An exact reproduction of the data below is expected, free of images.

##### RECORDED INFORMATION #####

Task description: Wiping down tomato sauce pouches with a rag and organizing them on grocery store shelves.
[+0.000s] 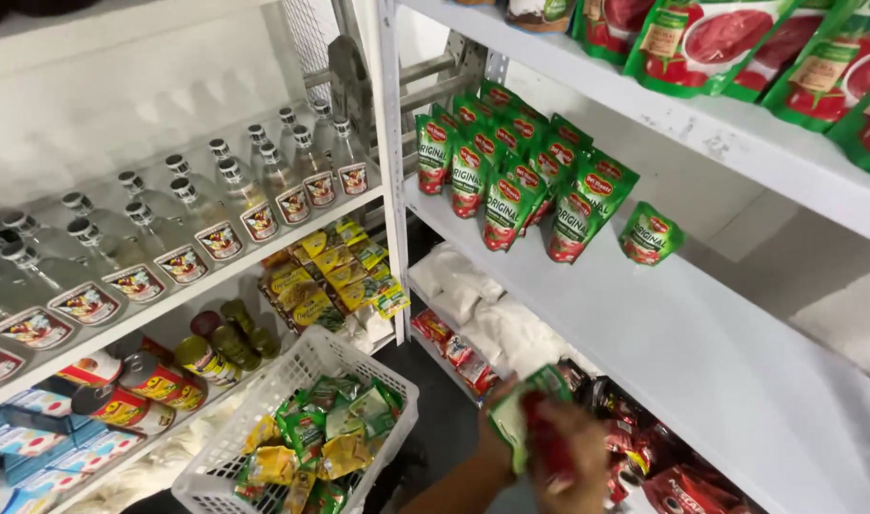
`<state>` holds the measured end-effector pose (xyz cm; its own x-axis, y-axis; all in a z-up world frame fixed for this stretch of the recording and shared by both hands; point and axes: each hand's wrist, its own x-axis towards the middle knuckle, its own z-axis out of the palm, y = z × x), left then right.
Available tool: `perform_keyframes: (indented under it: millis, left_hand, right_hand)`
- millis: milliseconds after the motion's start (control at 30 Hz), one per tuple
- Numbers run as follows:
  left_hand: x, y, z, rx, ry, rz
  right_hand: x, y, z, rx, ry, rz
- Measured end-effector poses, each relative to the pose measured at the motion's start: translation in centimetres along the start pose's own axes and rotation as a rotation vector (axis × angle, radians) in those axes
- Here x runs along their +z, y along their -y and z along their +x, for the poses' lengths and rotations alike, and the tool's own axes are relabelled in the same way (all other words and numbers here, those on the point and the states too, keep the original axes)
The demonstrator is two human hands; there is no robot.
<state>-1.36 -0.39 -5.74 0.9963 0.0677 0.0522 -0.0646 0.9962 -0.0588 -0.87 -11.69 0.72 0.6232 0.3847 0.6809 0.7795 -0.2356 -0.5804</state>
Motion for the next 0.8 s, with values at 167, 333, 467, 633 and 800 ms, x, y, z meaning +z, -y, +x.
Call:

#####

## YOUR RESPONSE
Task description: Wiping down tomato sauce pouches with a rag and organizing them on grocery store shelves.
[+0.000s] 
`<state>` holds the measured end-effector pose (xyz cm; its own x-axis, y-axis; all in a z-up world frame fixed for this stretch of the recording and shared by both hands; point and axes: each hand's wrist, its own x-axis towards the middle knuckle, its own z-axis out of the palm, y = z × x), left then right.
Available tool: `perform_keyframes: (indented under it: millis, left_hand, right_hand)`
- millis: milliseconds after the motion's start (control at 30 Hz), one per tuple
- Numbers run as follows:
  left_hand: x, y, z, rx, ry, rz
  right_hand: x, y, z, rx, ry, rz
- Measured end-effector poses, each relative to the pose measured at the motion's start: translation in centimetres along the start pose's own axes and rotation as a rotation vector (axis × angle, radians) in those axes
- Here x runs along their +z, y along their -y and z along their +x, for the poses' lengths and rotations alike, and the tool's own axes are relabelled in the same way (all other words and numbers here, those on the point and the states too, keep the original axes)
The demonstrator is two human hands; there is no robot.
<state>-1.36 -0.39 -5.74 0.9963 0.0677 0.0522 -0.0646 0.9962 -0.0588 -0.87 -11.69 0.72 0.6232 0.3847 0.6809 0.7795 -0.2356 -0.5804</state>
Motion for the next 0.8 s, with values at 167, 333, 467, 633 and 800 ms, x, y, z meaning +z, -y, +x.
Call:

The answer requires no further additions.